Some Specific Problems With The Proposed Federal Trade Secret Law (Comments From a Reader)
Recently, David Levine guest-blogged a bibliography about a new federal trade secret law. In response to that post, a reader emailed me the following comments (which, as usual, I’m sharing with permission):
__
On this point, I had a recent case in which the plaintiff owner of a business claimed throughout most of the lawsuit that everything the company did or owned was a trade secret, permitting ridiculously broad (and expensive) discovery; it was only at the summary judgment stage and after all sorts of discovery fights that the plaintiff grudgingly identified (loosely) what its trade secrets were. That cannot be what the designers of the statute had in mind when they drafted it.
[Eric’s comment: this seems like a problem with the pleading standards. We see a similar problem in the patent arena, and there are efforts to fix this pleading hole in patents. See Dennis Crouch’s discussion. Perhaps any new federal trade secret law could require trade secret owners to plead the existence of their trade secrets and exactly how the defendant misappropriated them with specificity? Or otherwise make it clear that the pleading is governed by Twiqbal? That seems like a reasonable expectation that could be added to the bill.]
Second, the issue of what constitutes adequate steps to maintain the confidential nature of the purported trade secret is too ephemeral. Because of the way the statute is worded, that issue almost always comes down to a dispute of fact requiring resolution by juries–often comprised of people who may not have worked in a business setting or who have been out of the workforce for some period of time. Are such people the best judges of what measures are reasonable to protect the trade secrets? It hardly seems so. As a consequence, the practical problem results that it is hard for a former employee to know whether the company did treat particular information as confidential or not. The former employee who spends a considerable amount of time or money developing a competing product or business against his former employer can be caught unawares when his former employer sends out a cease and desist letter. The former employer might just want to squelch competition. The former employee, who actually may be on solid ground, faces a dilemma: capitulate or fight on. It can be an unfair battle; the former employee may not have the confidence or financial wherewithal to defy the former employer. And of course, who is to say the former employer is being reasonable about its claim? There has to be a better way. The threat that a defendant might be able to recover his fees in response to an unsupportable claim is an illusory lifesaver.

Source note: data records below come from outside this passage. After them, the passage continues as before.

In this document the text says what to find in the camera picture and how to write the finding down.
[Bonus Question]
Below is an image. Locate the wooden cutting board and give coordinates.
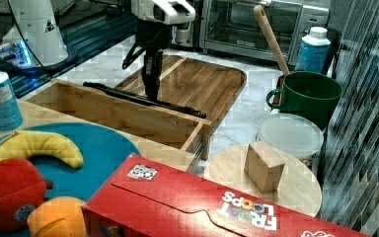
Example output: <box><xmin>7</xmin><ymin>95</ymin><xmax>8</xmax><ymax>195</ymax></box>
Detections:
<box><xmin>114</xmin><ymin>54</ymin><xmax>248</xmax><ymax>133</ymax></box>

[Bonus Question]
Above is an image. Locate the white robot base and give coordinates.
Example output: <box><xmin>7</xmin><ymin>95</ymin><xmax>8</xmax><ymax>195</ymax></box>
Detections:
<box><xmin>0</xmin><ymin>0</ymin><xmax>77</xmax><ymax>71</ymax></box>

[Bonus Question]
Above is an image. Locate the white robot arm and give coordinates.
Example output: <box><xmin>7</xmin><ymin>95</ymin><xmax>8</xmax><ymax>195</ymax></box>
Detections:
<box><xmin>91</xmin><ymin>0</ymin><xmax>195</xmax><ymax>101</ymax></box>

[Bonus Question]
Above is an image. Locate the white and blue bottle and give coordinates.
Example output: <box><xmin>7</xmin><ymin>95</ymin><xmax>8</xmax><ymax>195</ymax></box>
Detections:
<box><xmin>295</xmin><ymin>27</ymin><xmax>331</xmax><ymax>73</ymax></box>

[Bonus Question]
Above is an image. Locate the red plush apple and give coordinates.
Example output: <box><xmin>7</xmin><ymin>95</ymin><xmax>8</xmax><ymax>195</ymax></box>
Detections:
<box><xmin>0</xmin><ymin>158</ymin><xmax>53</xmax><ymax>232</ymax></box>

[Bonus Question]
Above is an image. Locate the blue shaker canister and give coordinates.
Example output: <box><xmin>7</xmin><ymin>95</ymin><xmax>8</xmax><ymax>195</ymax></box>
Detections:
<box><xmin>0</xmin><ymin>71</ymin><xmax>23</xmax><ymax>131</ymax></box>

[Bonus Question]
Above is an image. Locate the wooden drawer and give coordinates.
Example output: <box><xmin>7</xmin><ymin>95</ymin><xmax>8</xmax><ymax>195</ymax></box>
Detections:
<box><xmin>26</xmin><ymin>79</ymin><xmax>209</xmax><ymax>161</ymax></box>

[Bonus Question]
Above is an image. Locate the wooden spoon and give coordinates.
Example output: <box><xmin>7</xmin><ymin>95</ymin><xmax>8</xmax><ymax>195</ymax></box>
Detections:
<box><xmin>254</xmin><ymin>4</ymin><xmax>289</xmax><ymax>76</ymax></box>

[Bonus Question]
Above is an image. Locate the glass jar with white lid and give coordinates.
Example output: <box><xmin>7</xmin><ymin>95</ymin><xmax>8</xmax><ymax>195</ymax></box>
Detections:
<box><xmin>257</xmin><ymin>113</ymin><xmax>324</xmax><ymax>170</ymax></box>

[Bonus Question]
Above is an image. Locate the stainless toaster oven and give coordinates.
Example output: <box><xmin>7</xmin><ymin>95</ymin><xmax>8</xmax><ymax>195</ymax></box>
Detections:
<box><xmin>199</xmin><ymin>0</ymin><xmax>331</xmax><ymax>65</ymax></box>

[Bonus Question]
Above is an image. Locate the ceramic jar with wooden lid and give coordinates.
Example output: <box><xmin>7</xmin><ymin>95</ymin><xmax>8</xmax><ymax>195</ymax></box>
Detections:
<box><xmin>203</xmin><ymin>141</ymin><xmax>322</xmax><ymax>216</ymax></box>

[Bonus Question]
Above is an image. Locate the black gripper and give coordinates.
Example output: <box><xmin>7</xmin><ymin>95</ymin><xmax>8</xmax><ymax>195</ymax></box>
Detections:
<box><xmin>122</xmin><ymin>20</ymin><xmax>172</xmax><ymax>99</ymax></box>

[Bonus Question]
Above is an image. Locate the green mug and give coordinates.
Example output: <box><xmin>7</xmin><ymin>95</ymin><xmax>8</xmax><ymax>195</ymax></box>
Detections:
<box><xmin>265</xmin><ymin>71</ymin><xmax>342</xmax><ymax>129</ymax></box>

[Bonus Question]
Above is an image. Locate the yellow plush banana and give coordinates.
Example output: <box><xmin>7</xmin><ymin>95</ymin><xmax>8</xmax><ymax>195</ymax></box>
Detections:
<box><xmin>0</xmin><ymin>130</ymin><xmax>84</xmax><ymax>169</ymax></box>

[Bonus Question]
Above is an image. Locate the red Froot Loops box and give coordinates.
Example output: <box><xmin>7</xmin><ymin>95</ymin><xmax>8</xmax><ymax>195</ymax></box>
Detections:
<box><xmin>83</xmin><ymin>154</ymin><xmax>369</xmax><ymax>237</ymax></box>

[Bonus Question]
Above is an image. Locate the orange plush fruit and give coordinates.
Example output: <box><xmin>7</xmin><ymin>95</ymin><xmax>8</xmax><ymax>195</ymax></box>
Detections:
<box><xmin>27</xmin><ymin>197</ymin><xmax>88</xmax><ymax>237</ymax></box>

[Eric’s comment: this is just one of the many reasons why an ex parte seizure provision is absolutely unacceptable. Ex parte, the trade secret owner will always believe they have a trade secret, and no one is around to challenge their assertions. I get into this point more in my essay.]
Third, the way the statute is written, or the way many courts have interpreted it, the requirement that the confidential information provides independent economic value is circular or self-proving and thus meaningless. Moreover, what “value” does it mean? Shouldn’t that value be significant?
Finally, the meaning of the term “willful and malicious misappropriation” is not clear or precise enough to permit awards for punitive damages or attorneys fees. In the first place, it is difficult to imagine a misappropriation that is not willful; in most cases the alleged misconduct represents an intentional tort. So why have as a condition for exemplary damages a feature that is common to the elements of the tort? As for the malicious factor, some courts have not required evidence of ill-will or spite, but have held that the factor is satisfied if the defendants knowingly disregarded the rights of others. Problem is, there is almost always some evidence the defendants knew or should have known they were using the plaintiff’s trade secrets. For some juries, that is enough to meet the statute. (The clear and convincing standard is entirely meaningless–we lawyers don’t know what that means and surely we cannot expect jurors hearing a description of it for the first time at the end of a long recitation of boring jury instructions to comprehend its meaning.) As a result, attorneys fees are too often awarded in such cases, and the attorneys fees can dwarf the actual damage amounts. That can be particularly unfair to a defendant who honestly believes the information he (intentionally) took was not trade secret.
[Eric’s comment: this is a really good point. Even though the damages provision may anticipate a higher scienter requirement than the prima facie case, given the elements required to prove “misappropriation,” will the legal standards really be interpreted differently in practice? This is another point that could be fixed in the draft bill, perhaps by defining the scienter requirement for damages to make it clear that the facts required for damages are more egregious than is required for the prima facie case.]
More fundamental, I suppose, are the economic questions about property versus competition: in the commercial/employee area, in what sort of cosmic arrangement should trade secrets fall. Perhaps out of appropriate concern that foreign companies are stealing trade secrets, we have tilted our preference towards protecting the holder of putative trade secrets. But an unintended result is that former employees are sometimes unfairly victimized by former employers, the latter of which typically have greater resources to go to war to protect dubious trade secrets. That in turn can have the effect or reducing competition. Economists, not lawyers, need to assess that issue, however, though the matter certainly gives me pause.